We have encountered children who hit at soft play more than once and my dcs are always upset by it, quite often it ruins their play and the parents of the poorly behaved child are always absent from the scene. IMO if your child hits they should go home everytime as punishment until they learn that you don't get to play with other kids unless you can learn to behave.
I think you should stop feeling sorry for yourself and start taking responsibility - I can't believe you're blaming other people for making you feel bad - that's priceless! Hmm

lill72 · 22/11/2013 14:39

Hands aren't for hitting has been ordered!

Thanks MrsOakenshield - yes I agree 9 children is getting a bit much for me and if I didn't like all the mums (and kids) so much then I would def steer clear. They have been my rocks and still are, so not seeing them would feel a bit odd.

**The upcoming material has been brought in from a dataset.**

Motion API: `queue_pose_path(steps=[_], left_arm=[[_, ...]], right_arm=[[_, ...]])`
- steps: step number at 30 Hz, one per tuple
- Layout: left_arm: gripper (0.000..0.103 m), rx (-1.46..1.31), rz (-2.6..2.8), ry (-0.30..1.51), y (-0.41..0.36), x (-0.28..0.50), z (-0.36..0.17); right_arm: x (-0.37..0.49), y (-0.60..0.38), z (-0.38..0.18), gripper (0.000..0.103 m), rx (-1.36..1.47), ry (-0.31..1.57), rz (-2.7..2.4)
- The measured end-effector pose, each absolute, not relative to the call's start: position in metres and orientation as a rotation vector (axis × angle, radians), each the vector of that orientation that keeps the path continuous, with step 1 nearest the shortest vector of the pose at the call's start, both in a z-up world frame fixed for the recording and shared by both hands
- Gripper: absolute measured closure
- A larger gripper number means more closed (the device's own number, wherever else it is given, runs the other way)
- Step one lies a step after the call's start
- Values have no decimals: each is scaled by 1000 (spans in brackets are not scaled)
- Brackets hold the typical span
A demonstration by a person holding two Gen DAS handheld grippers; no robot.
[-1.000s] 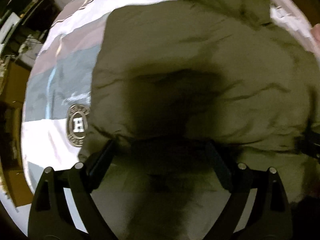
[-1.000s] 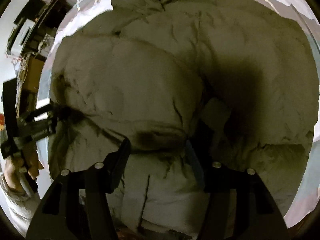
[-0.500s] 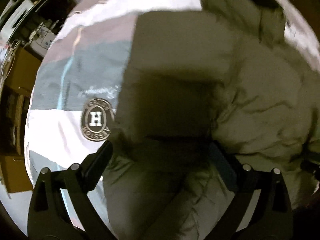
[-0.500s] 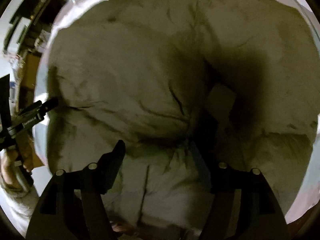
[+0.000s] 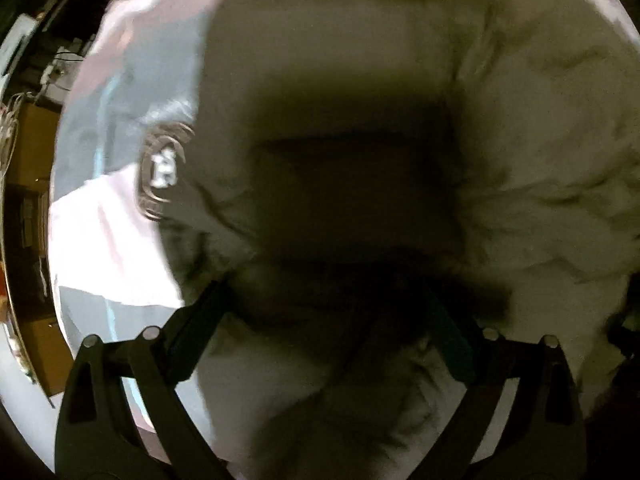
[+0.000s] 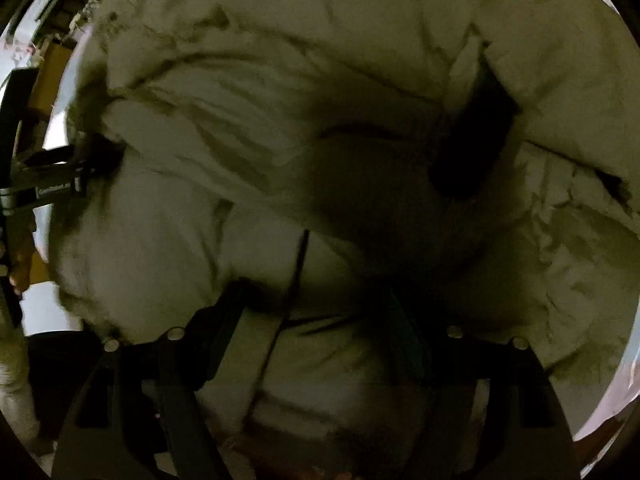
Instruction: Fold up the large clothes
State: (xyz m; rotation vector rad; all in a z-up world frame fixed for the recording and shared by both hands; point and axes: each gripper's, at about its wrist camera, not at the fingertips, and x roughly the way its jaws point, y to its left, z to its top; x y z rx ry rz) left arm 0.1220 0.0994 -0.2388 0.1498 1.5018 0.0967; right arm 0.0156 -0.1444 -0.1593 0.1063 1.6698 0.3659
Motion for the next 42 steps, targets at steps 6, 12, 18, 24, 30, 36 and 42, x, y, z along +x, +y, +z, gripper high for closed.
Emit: queue_pose_path(steps=[6,12,18,24,30,36,42], left_arm=[[6,244,-74,1357,52,94,-196],[6,429,-154,1498,17,82,-243],[6,281,-193,1404,30,74,-196],[4,382,-201,1537,39,43,-250],[3,389,-170,1582,63,9,-273],[6,332,-158,1463,72,4,-237],[2,334,-101,1595,92,0,-275]], right_arm=[[19,-174,-140,25,-44,1533,193],[29,-160,-177,15,-127,1671,226],[36,-180,-123,14,94,1524,285],[-15,-206,-183,13,-30,1623,200],[-42,-228,-181,9,-38,1603,139],[-25,-258,-137,10,42,1431,72],[-9,-312,-183,4,4,1595,-183]])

We do try to meet outdoors - but tricky when we meet at 3.30pm in winter!!

Oh yes ther other mums feel the same, we actually joked we will have to form sub-groups, the mums with one and the mums with one child! Ahhh, I think the solution is short and sweet each week!

shinyblacknose - really? I am upset, not feeling sorry for myself.

kungfupanda - I am always mortified and remove DD immediately. I would never do what you say that parent was doing.

I am sorry but if someone comes up to me attacking me about my child in a calm not agrressive tone, how am I supposed to calm and not upset? And speak calmy back to them? It is very hard to feel calm in this situation.